This article aims to explain Machine Learning Operations MLOps. It will simplify the vast and fascinating world of Machine Learning Operations and its associated infrastructure. This article will better understand how machine learning models are deployed in production, the stages, the process, and the tears involved.
Creating a Machine Learning model that can predict what you want it to anticipate from the data you have supplied is relatively easy. However, the creation of an ML model which is dependable, fast, accurate, and can be used by many users is more challenging.
The necessity of MLOps can be summarized as follows:
- An individual cannot keep track of the massive amount of data required by machine learning models.
- The parameters we tweak in ML models are often difficult to track. Small changes can have a substantial impact on the results of the model.
- It is necessary to keep track of the model’s features; feature engineering plays a significant role in determining the model’s accuracy.
- It is not the same as monitoring a deployed software application or web application when monitoring an ML model.
- The art of debugging a machine learning model is highly complex.
- Since models are based on real-world data, they must constantly be updated as the real-world data changes. We must keep track of new data changes and ensure the model is updated accordingly.
An ML model is deployed to a production environment using a series of processes or sequences of steps referred to as Machine Learning Operations. Before a machine learning model is ready for production, several steps must be taken. These processes ensure that your model is scalable and performs accurately for a large user base.

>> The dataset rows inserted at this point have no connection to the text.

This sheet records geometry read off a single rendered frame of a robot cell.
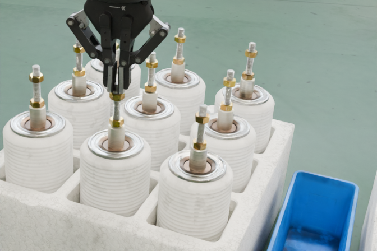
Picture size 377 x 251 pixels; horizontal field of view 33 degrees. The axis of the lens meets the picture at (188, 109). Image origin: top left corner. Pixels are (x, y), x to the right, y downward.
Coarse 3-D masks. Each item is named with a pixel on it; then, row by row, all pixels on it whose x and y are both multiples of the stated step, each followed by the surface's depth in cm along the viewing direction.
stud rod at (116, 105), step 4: (116, 84) 81; (116, 88) 81; (116, 92) 81; (116, 104) 82; (120, 104) 82; (116, 108) 82; (120, 108) 83; (116, 112) 82; (120, 112) 83; (116, 116) 83; (120, 116) 83
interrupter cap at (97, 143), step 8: (96, 136) 86; (104, 136) 86; (128, 136) 87; (136, 136) 87; (88, 144) 84; (96, 144) 84; (104, 144) 85; (128, 144) 86; (136, 144) 85; (96, 152) 82; (104, 152) 83; (112, 152) 83; (120, 152) 83; (128, 152) 83; (136, 152) 83
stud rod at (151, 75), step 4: (152, 52) 91; (152, 56) 91; (152, 60) 91; (148, 68) 92; (152, 68) 92; (148, 72) 92; (152, 72) 92; (148, 76) 92; (152, 76) 92; (148, 80) 93; (152, 80) 93; (148, 84) 93; (152, 84) 93
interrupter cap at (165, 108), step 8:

How’s MLOps different from DevOps?
ost of you will be familiar with DevOps, which refers to building and deploying software applications. You may be wondering how MLOps differs from DevOps.
For the development of software applications, the DevOps stages are intended. This cycle continues until you have completed the application. You plan the features, write code, build the code, test it, prepare a release plan, and deploy the app. Monitoring the infrastructure where the app is deployed is also part of this process.
Stages of MLOps
A. Planning: Our scope of work involves defining the project and evaluating whether Machine Learning can be used to solve the problem. We perform requirements engineering and verify that relevant data is available.
B. Data Preparation: In data engineering, data is collected, baselines are established, and the information is cleaned, formatted, labeled, and organized.
C. Modeling: We now proceed to the coding part of the process. In this step, we create the machine learning model. In this stage, we train the model with the processed data, perform error analysis, define error measurement, and track the model’s performance.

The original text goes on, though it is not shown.